WHAT IS BEING ASKED =>
Return every line of the listing that includes the string "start".

RAW DATA =>
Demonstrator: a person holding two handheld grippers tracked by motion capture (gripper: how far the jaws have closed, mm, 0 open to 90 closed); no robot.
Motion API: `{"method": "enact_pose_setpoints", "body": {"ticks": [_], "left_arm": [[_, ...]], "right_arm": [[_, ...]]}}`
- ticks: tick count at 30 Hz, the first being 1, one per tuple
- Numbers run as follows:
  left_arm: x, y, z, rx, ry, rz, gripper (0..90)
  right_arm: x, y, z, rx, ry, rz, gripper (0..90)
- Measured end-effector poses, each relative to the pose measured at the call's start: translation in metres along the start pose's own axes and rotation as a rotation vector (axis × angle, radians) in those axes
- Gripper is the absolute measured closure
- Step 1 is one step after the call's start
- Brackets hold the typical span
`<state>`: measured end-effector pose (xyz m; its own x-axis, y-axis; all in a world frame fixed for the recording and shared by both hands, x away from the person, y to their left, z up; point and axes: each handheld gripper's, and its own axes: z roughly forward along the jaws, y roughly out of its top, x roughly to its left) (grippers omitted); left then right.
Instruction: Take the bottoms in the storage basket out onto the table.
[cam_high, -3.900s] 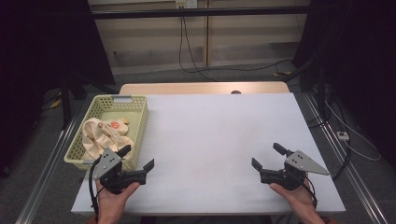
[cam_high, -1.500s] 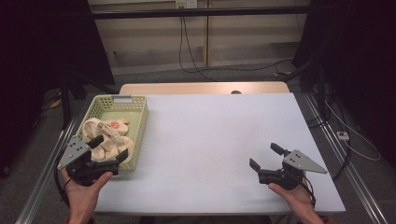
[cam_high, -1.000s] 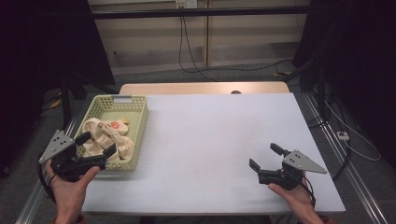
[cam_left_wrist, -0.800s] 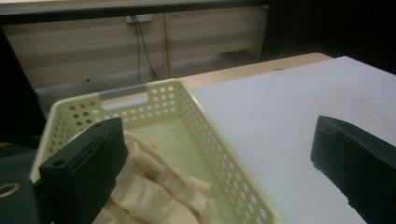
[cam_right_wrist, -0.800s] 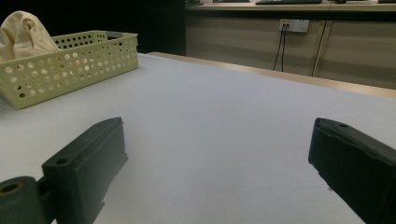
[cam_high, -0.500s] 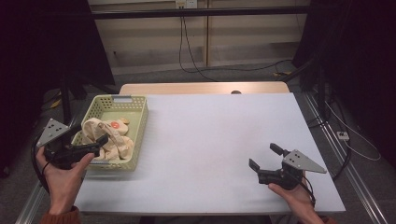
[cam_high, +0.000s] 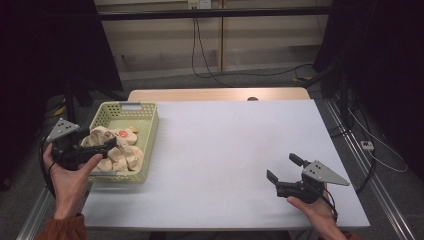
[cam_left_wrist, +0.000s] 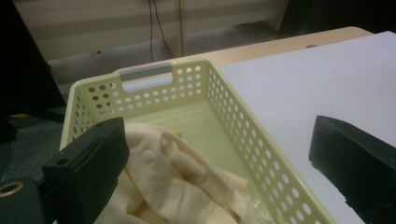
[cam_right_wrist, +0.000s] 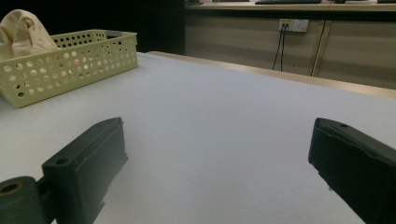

EXPECTED ANSWER =>
- Measured end-effector poses, each relative to the pose measured at the call's start: translation in metres along the start pose's own axes and rotation as a rotation vector (axis × angle, radians) in those axes
- Step 1 is one step after the call's start

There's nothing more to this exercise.